Activity
Taking the line with "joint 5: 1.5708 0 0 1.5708" as the first and the line with "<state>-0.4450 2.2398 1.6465" as the last, set down exactly every line in that range from the entries below, and no more.

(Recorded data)

-------

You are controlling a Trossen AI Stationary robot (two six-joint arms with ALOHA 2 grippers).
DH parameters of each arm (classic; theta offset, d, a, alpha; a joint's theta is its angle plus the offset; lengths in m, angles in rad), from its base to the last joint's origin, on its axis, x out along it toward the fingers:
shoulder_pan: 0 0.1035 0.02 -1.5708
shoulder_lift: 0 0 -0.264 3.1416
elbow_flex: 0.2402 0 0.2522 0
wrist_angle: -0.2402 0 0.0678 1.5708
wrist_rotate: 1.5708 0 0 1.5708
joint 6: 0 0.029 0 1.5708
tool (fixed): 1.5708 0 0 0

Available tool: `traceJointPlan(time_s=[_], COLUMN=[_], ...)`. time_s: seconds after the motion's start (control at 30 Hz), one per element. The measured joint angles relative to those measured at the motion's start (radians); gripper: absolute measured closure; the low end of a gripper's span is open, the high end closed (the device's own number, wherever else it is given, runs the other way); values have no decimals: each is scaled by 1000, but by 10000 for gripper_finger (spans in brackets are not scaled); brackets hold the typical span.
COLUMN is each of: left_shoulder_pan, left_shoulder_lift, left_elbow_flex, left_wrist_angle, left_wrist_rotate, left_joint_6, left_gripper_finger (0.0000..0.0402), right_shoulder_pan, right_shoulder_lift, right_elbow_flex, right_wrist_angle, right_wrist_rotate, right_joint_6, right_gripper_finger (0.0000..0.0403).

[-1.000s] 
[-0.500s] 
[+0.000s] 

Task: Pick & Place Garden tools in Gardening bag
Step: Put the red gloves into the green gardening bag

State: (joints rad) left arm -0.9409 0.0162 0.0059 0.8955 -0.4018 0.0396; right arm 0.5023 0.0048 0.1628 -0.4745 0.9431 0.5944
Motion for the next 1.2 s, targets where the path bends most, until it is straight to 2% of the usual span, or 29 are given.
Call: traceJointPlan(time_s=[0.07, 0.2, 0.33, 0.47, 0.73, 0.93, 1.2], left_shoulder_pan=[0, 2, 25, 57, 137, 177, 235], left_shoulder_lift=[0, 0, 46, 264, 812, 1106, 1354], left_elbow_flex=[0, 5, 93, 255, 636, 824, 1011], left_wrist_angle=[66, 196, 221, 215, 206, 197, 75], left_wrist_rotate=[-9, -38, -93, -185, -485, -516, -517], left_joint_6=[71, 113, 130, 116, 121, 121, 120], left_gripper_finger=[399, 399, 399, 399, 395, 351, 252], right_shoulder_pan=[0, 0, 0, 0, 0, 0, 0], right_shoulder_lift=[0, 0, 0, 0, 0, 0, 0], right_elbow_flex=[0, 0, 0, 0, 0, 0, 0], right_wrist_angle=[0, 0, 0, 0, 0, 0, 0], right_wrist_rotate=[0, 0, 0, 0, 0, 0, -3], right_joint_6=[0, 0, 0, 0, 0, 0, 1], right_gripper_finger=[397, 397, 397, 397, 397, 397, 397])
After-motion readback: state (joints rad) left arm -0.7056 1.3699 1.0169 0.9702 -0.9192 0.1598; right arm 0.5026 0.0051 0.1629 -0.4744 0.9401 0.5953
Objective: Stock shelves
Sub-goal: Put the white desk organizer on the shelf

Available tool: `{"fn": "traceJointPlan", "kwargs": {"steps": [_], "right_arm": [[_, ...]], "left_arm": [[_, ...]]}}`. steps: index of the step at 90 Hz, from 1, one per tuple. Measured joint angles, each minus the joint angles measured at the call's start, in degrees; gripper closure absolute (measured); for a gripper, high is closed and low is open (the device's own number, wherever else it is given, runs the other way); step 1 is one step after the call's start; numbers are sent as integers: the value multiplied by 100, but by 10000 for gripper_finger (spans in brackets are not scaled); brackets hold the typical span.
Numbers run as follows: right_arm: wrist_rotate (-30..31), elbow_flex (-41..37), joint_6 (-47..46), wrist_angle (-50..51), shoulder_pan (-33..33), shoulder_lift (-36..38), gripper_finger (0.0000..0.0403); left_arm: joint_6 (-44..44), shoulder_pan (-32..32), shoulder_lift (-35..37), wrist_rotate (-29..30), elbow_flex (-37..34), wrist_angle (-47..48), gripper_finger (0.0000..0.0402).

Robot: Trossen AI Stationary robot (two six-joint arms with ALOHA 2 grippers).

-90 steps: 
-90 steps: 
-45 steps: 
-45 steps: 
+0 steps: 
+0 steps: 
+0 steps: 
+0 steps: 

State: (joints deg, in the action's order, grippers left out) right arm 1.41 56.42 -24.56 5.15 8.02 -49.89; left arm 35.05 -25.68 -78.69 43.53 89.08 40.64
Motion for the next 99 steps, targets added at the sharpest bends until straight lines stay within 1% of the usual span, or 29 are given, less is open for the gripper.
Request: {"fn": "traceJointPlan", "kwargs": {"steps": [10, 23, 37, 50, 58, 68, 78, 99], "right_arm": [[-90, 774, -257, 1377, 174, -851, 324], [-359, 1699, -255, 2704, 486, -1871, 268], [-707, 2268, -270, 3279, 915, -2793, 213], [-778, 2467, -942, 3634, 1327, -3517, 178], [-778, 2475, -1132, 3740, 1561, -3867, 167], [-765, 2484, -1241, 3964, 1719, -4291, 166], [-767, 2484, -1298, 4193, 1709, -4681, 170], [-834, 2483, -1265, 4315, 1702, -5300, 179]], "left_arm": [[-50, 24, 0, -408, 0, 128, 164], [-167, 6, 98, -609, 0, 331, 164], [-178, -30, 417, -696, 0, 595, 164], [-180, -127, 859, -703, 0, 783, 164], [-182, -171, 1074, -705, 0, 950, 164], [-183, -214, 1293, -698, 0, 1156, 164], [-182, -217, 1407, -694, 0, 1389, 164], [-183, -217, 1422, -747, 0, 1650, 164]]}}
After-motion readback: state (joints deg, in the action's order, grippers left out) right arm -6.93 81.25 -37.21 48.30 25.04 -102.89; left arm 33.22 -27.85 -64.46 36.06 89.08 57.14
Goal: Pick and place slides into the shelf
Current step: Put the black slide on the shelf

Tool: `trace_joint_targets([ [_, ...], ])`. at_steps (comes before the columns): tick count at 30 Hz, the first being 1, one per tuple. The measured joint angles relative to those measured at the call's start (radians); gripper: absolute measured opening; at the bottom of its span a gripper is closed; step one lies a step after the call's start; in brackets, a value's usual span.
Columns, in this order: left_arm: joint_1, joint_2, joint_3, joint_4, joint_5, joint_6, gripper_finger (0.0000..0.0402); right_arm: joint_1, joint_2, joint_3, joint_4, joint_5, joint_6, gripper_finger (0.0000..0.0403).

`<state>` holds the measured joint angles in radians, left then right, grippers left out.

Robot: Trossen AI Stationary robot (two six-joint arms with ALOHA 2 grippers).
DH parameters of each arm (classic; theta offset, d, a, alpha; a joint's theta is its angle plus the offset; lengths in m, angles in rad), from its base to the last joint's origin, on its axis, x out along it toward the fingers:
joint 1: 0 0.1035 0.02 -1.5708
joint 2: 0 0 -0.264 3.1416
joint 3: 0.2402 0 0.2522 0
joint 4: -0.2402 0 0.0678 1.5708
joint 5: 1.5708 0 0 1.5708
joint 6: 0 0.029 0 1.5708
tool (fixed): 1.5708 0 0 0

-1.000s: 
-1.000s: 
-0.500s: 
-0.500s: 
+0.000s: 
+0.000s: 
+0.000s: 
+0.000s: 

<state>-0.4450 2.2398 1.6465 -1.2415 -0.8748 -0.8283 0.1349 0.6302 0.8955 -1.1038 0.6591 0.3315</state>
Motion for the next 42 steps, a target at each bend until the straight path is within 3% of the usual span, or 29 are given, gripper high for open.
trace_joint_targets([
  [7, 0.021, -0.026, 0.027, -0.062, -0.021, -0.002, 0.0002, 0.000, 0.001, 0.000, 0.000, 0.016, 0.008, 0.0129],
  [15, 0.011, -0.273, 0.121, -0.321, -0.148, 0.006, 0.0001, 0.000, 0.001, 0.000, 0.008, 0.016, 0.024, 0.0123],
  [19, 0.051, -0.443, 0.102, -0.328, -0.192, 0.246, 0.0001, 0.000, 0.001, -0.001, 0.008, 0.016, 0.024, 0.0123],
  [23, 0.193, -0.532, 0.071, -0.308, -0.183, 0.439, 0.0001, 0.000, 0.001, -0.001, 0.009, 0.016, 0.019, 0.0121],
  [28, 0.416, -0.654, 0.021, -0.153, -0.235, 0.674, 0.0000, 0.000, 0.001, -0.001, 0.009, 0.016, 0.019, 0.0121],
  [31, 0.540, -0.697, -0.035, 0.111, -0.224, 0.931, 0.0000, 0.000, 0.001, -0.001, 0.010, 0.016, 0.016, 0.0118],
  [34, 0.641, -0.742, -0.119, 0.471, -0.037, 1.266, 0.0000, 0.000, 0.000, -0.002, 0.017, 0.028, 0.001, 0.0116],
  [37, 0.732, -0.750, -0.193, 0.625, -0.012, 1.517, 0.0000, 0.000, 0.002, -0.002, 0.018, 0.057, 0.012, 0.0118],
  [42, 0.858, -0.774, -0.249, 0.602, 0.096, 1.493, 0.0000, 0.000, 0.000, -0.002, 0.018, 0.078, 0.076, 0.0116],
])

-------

Response below
joint 5: 1.5708 0 0 1.5708
joint 6: 0 0.029 0 1.5708
tool (fixed): 1.5708 0 0 0

-1.000s: 
-1.000s: 
-0.500s: 
-0.500s: 
+0.000s: 
+0.000s: 
+0.000s: 
+0.000s: 

<state>-0.4450 2.2398 1.6465 -1.2415 -0.8748 -0.8283 0.1349 0.6302 0.8955 -1.1038 0.6591 0.3315</state>

This completes the exercise.